Reflection-driven continuous evaluation harness for slate - BC-967

Project type: Innovation
Desired discipline(s): Engineering - computer / electrical, Engineering, Computer science, Mathematical Sciences, Mathematics
Company: Farpoint Technologies Inc.
Project Length: 6 months to 1 year
Preferred start date: 09/01/2025
Language requirement: English
Location(s): Vancouver, BC, Canada
No. of positions: 2
Desired education level: Master'sPhD
Open to applicants registered at an institution outside of Canada: No

About the company: 

Farpoint Technologies is a leading AI digital transformation consulting company that empowers top-tier organizations to build the AI-assisted workforce of the future. We specialize in providing consulting services to large public, private, and government entities, helping them create AI-accelerated workflows and innovative solutions. Our expertise includes leveraging LLMs, diffusion models, multimodal models, and executing special projects.

Describe the project.: 

This project aims to build a robust, reflection-driven benchmarking and evaluation harness integrated directly into the Slate AI code editor. Unlike existing evaluation methodologies, this innovation incorporates self-diagnosing capabilities inspired by "reflection" research, enabling the system to automatically track, analyze, and correct errors generated during code edits. Slate will autonomously evaluate improvements, reflect on code-change failures, and propose self-corrections, ensuring measurable, continuous enhancement in software reliability and maintainability.
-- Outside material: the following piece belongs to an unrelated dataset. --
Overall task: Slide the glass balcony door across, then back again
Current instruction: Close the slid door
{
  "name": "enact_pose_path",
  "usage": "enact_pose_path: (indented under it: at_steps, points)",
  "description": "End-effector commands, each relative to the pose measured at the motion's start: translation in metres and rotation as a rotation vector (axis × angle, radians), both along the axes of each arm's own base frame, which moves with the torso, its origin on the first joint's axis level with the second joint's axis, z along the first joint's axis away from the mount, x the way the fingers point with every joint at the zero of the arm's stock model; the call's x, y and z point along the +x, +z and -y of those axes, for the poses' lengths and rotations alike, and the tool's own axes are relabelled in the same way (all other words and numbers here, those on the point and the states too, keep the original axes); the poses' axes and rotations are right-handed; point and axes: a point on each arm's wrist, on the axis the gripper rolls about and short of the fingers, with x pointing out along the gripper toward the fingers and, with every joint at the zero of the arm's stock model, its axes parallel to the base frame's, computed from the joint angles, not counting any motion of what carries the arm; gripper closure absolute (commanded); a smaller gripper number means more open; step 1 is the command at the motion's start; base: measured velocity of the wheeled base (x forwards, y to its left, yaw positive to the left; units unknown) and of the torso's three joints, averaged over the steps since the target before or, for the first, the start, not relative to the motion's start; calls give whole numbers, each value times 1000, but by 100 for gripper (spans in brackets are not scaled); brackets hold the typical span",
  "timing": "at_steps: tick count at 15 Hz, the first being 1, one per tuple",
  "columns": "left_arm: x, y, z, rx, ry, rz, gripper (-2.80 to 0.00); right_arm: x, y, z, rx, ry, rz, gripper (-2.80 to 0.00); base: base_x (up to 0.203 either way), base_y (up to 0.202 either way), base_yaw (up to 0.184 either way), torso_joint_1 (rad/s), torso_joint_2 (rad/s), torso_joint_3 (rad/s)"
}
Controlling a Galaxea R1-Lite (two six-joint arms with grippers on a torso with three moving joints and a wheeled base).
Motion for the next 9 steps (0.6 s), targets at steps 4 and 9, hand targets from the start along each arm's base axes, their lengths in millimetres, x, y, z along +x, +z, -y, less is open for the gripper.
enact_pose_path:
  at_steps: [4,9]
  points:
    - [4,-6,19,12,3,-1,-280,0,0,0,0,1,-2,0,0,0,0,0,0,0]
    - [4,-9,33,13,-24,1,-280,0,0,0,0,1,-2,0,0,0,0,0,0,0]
Main tasks for the candidate:
• Develop instrumentation for capturing detailed metrics (code diffs, complexity) via Git hooks.
• Integrate automated tests from a subset of SWE-bench executed after each code change.
• Prompt engineer a system to create unit tests and integrated tests for any arbitrary codebase
• Design reflective prompts enabling Slate to analyze test failures and suggest corrective actions, traversing a graph structure searching for the optimal code generation path
• Create a streamlined data pipeline for efficient metrics storage and analysis.
• Develop a visual dashboard providing insights into ongoing performance and reliability improvements.

Methodology / techniques:
• Execution of SWE-bench tests and capturing test outcomes.
• Implementation of the Reflexion paper, and modern techniques based on this paper (https://arxiv.org/abs/2303.11366)
• LLM-driven reflection prompts for test creation and code editing based on test results
• Data management using SQLite, facilitating efficient queries and analyses.

Required expertise/skills: 

Required expertise/skills:
• Strong Typescript and python skills
• Practical experience with Git
• Familiarity with automated testing methodologies (unit testing frameworks, SWE-bench, or similar benchmarks).
• Knowledge of AST analysis using tree-sitter or similar parsing libraries.
• Competency in prompt engineering and designing reflection prompts for large language models.
• Skills in database usage and basic data management (SQLite).

Assets (optional):
• Experience with complexity metrics analysis (cyclomatic complexity tools like Lizard).
• Familiarity with statistical analysis and data visualization tools (Prometheus/Grafana).